▶ [WORK INSTRUCTIONS]
Within the material below, locate the line with "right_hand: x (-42" and the line with "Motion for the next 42", then return those two lines and all lines between them, exactly as written.

..............................

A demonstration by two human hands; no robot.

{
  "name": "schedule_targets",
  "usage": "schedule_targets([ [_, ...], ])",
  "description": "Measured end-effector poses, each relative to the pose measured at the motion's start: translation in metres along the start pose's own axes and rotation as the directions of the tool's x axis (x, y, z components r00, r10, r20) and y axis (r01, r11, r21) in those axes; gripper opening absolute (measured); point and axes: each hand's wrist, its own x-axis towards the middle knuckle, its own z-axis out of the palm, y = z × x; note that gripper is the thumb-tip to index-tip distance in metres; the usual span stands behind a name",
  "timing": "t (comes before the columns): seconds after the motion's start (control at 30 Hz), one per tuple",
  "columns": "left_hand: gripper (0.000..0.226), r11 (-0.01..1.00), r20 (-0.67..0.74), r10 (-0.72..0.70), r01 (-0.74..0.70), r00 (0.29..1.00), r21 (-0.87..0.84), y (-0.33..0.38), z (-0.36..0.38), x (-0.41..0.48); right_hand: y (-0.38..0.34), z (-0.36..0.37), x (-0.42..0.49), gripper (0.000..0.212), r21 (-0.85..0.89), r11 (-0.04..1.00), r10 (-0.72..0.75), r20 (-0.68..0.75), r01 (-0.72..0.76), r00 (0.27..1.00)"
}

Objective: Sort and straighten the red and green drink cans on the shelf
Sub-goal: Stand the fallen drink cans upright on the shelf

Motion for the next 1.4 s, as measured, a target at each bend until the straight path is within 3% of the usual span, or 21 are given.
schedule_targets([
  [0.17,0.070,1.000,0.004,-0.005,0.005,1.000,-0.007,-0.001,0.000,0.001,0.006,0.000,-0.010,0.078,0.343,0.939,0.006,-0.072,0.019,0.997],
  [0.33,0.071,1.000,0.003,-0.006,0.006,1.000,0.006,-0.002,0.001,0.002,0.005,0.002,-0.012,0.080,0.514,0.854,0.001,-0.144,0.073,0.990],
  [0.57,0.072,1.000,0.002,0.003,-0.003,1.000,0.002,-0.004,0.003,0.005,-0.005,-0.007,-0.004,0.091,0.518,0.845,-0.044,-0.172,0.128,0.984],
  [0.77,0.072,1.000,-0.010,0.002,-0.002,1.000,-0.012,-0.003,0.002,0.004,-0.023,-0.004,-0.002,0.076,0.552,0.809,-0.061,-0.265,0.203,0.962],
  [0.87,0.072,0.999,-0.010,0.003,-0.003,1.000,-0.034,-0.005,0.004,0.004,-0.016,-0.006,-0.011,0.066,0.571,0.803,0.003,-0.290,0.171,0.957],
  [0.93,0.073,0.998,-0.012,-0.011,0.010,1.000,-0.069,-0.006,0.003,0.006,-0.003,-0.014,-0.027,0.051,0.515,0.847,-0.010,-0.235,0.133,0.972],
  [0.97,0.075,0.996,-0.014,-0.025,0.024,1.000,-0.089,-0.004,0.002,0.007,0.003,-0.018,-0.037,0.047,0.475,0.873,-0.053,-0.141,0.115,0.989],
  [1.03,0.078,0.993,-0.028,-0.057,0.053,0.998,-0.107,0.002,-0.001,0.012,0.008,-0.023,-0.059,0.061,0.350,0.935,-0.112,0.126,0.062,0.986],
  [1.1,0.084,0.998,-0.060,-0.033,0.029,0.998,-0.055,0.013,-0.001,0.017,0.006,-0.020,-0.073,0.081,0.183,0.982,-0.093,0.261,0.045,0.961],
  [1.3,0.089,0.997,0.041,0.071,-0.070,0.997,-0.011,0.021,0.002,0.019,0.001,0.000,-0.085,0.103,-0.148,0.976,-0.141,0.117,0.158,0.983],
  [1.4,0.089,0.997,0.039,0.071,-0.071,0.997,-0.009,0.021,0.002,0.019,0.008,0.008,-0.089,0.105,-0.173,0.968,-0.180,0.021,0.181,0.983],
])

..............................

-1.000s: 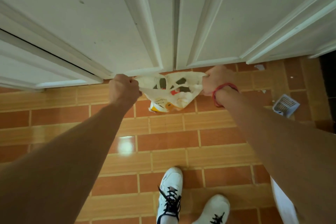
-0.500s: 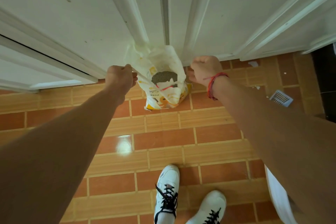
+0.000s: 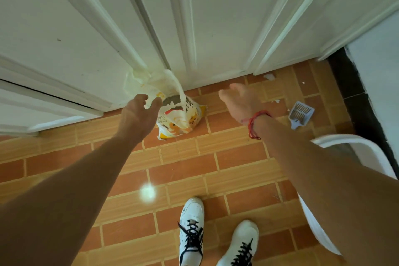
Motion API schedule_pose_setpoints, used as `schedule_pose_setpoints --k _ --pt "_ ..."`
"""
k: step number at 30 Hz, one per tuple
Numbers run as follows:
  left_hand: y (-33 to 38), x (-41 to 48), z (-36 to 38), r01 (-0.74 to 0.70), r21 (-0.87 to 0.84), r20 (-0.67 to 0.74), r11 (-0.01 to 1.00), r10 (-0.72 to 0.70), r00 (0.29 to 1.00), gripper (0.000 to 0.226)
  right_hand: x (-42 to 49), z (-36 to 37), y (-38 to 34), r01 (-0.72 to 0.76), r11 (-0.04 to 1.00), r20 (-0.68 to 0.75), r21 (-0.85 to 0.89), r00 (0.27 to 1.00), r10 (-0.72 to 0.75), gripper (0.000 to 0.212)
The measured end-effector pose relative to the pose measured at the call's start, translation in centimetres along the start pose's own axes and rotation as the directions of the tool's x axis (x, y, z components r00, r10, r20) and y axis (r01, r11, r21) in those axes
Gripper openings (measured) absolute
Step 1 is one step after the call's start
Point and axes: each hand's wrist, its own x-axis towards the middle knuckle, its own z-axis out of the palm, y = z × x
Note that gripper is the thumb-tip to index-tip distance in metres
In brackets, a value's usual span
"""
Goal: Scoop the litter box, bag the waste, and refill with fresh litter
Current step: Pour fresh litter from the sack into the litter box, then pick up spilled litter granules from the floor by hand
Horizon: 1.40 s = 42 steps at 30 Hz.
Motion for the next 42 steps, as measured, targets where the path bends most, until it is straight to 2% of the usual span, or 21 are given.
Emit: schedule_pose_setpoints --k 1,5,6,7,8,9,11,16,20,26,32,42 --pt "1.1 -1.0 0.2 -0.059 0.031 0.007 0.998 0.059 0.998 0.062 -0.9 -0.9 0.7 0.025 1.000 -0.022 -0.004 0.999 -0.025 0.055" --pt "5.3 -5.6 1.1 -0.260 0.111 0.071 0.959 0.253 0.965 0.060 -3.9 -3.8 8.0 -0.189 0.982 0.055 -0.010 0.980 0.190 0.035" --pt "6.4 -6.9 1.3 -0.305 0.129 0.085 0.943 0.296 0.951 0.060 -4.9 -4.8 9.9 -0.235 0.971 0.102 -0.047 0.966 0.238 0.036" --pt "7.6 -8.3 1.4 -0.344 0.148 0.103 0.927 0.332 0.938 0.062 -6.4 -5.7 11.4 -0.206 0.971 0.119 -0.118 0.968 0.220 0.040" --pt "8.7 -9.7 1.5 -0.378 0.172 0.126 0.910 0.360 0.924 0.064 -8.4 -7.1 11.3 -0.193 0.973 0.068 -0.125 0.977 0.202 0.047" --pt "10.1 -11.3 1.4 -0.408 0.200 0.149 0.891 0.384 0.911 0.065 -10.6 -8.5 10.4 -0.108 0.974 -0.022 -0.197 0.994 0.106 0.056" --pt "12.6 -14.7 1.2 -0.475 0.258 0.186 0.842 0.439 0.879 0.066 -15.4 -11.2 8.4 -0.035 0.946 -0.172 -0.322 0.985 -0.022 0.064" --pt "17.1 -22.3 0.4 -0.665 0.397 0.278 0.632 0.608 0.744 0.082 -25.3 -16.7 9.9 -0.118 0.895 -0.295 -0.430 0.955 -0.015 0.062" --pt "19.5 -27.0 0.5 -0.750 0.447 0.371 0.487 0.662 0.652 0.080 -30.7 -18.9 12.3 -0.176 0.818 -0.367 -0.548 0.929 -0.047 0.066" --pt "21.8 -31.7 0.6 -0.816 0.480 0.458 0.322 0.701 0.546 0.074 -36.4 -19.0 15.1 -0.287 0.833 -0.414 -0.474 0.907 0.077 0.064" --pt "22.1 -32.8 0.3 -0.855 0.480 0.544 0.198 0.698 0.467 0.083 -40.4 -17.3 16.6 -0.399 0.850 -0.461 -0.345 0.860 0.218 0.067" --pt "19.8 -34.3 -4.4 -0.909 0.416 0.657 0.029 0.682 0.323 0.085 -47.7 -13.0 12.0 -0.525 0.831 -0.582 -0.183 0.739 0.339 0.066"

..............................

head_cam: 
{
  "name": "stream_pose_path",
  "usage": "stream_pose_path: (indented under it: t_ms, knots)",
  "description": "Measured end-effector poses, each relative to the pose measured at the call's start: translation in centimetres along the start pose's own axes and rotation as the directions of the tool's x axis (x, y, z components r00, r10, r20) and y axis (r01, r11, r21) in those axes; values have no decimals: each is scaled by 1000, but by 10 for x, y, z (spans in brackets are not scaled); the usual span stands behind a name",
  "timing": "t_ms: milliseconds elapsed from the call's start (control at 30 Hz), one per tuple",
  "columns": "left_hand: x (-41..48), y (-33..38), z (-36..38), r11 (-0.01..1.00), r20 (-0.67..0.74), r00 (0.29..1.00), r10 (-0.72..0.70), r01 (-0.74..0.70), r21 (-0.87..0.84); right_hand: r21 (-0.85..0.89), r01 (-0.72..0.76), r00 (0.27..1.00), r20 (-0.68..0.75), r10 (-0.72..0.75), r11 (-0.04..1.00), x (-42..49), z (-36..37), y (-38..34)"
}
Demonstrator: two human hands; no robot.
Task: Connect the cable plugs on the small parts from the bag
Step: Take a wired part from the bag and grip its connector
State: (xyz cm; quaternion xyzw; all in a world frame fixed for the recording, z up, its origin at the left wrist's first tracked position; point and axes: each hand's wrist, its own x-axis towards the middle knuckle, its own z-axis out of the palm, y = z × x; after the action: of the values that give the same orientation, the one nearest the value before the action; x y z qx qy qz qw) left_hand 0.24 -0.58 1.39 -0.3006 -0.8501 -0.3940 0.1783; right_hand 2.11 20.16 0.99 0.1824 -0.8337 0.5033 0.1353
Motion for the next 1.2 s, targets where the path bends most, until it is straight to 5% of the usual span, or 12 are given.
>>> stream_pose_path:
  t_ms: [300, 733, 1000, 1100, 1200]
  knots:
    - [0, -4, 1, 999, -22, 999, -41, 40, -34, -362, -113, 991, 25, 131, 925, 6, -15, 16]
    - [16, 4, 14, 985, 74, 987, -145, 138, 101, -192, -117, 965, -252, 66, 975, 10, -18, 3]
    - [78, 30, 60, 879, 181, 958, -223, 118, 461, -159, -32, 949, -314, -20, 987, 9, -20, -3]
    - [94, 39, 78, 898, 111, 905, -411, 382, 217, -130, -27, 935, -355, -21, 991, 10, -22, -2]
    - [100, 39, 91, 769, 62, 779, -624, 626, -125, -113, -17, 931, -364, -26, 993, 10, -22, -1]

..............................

▶ [FINISHED TASK]
  right_hand: x (-42 to 49), z (-36 to 37), y (-38 to 34), r01 (-0.72 to 0.76), r11 (-0.04 to 1.00), r20 (-0.68 to 0.75), r21 (-0.85 to 0.89), r00 (0.27 to 1.00), r10 (-0.72 to 0.75), gripper (0.000 to 0.212)
The measured end-effector pose relative to the pose measured at the call's start, translation in centimetres along the start pose's own axes and rotation as the directions of the tool's x axis (x, y, z components r00, r10, r20) and y axis (r01, r11, r21) in those axes
Gripper openings (measured) absolute
Step 1 is one step after the call's start
Point and axes: each hand's wrist, its own x-axis towards the middle knuckle, its own z-axis out of the palm, y = z × x
Note that gripper is the thumb-tip to index-tip distance in metres
In brackets, a value's usual span
"""
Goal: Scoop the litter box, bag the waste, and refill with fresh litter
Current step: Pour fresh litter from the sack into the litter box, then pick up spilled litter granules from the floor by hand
Horizon: 1.40 s = 42 steps at 30 Hz.
Motion for the next 42 steps, as measured, targets where the path bends most, until it is straight to 2% of the usual span, or 21 are given.

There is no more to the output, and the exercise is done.